Cila, que comanda uma empresa de big data, sabe bem do impacto disso. “O big data e as redes sociais fazem parte do mundo atual. Não tem volta. Mas são apenas ferramentas. Assim como a televisão é ferramenta. O mais importante é a estratégia e não a ferramenta. Não é a rede social que define uma eleição. Não foi ela que definiu o Trump ou o Brexit [a saída do reino Unido da União Europeia]”, diz.

Ainda assim, Cila aponta preocupações. “Uma coisa que vai diferenciar essa campanha é o impulsionamento de publicações no Facebook. A gente praticamente não tem no Brasil campanha paga. A única coisa paga que tinha eram aqueles anúncios de jornal. Mas agora você vai poder pagar impulsionamento no Facebook e isso muda muito”, diz ela.

“Aqui no Brasil ninguém teve essa experiência para saber o quanto investir. A discussão é saber como Facebook vai lidar e dar transparência para isso. Se o eleitor não souber o que é patrocinado, isso vira uma grande confusão. Pode ter até bitcoin na história. Não sabe de onde vem o dinheiro. Como nos Estados Unidos. Não sabemos como vai ser”, diz a profissional, que alerta: as empresas de dados já estão aqui.

“Agora que o Facebook levou um tombo, certamente vai se preocupar. A eleição do Brasil é uma das maiores do ano em termos de número de eleitores”, alerta.

Uma coisa é certa nas eleições de 2018 para o marketing eleitoral: as incertezas

É um cenário em que os especialistas em comunicação precisam se atualizar com uma frequência invejável. “Temos essa prática no Brasil. Todas as campanhas são diferentes. Isso é uma das coisas mais desafiadoras. Sempre ter que se adaptar às regras novas. Tem coisas que só são definidas na véspera. Outro dia queriam mudar o esquema de pesquisas eleitorais [uma decisão do TSE, revogada no começo do mês, que proibia questionários eleitorais que não dissessem respeito diretamente ao pleito]”, diz Cila.

“São sempre inseguranças que temos sobre como vai ser a campanha. Por isso os nossos colegas advogados são tão importantes perto da gente. Se você erra em algo jurídico, você pode colocar a campanha toda em risco. Seu candidato pode ganhar e não assumir”, complementa ela.
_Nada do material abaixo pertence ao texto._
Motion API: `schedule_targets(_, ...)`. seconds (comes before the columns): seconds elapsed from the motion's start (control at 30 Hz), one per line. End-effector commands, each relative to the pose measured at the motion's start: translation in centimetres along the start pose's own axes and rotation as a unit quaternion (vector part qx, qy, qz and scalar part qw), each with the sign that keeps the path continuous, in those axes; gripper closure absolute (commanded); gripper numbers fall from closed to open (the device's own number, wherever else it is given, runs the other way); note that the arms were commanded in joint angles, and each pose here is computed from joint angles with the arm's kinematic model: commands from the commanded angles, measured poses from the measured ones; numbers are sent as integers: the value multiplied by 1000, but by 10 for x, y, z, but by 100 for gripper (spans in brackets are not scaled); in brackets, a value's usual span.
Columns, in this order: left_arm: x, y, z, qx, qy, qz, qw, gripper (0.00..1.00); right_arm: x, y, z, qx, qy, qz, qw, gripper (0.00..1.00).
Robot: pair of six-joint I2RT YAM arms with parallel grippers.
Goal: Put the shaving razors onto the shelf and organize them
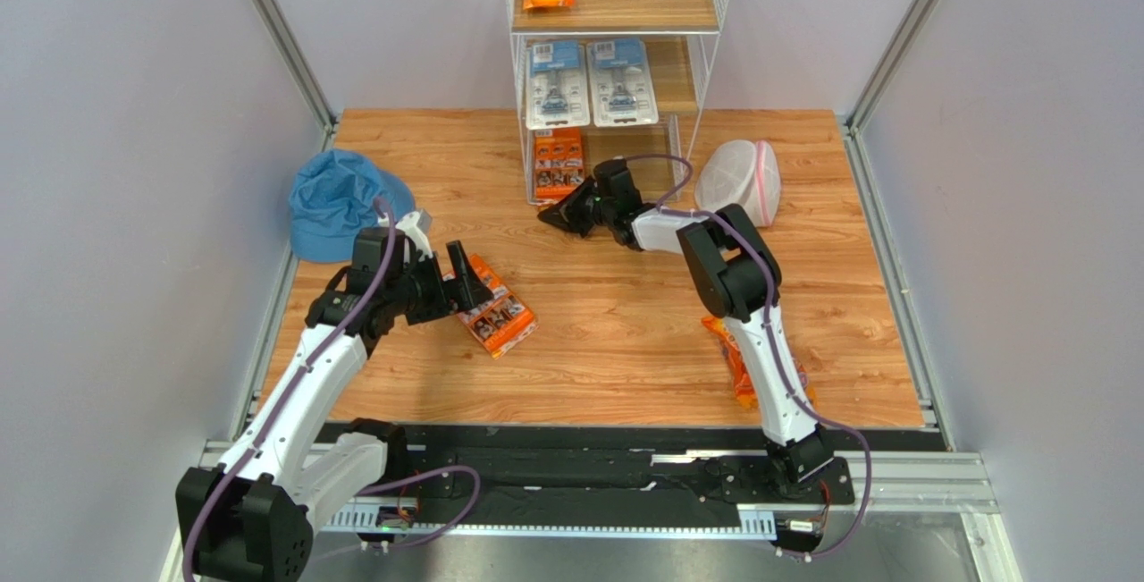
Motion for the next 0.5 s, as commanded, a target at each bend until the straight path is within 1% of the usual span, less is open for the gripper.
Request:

“Eu sou campeão nisso. Em arriscar o que podia e não podia”, diz Mauricio Ramos. “Transformei bicicleta em outdoor. Daí não tinha isso na legislação, de que bicicletas com painel poderiam funcionar. Trouxe na campanha do Ratinho uma tela eletrônica em cima de um caminhão. As pessoas achavam que era comício. Marketing bom traz trabalho para o advogado. É aquele que causa confusão.”

E a confusão deve seguir. Afinal, em eleição tudo faz sentido “até o dia seguinte”, como na frase do escritor norte-americano Walt Whitman.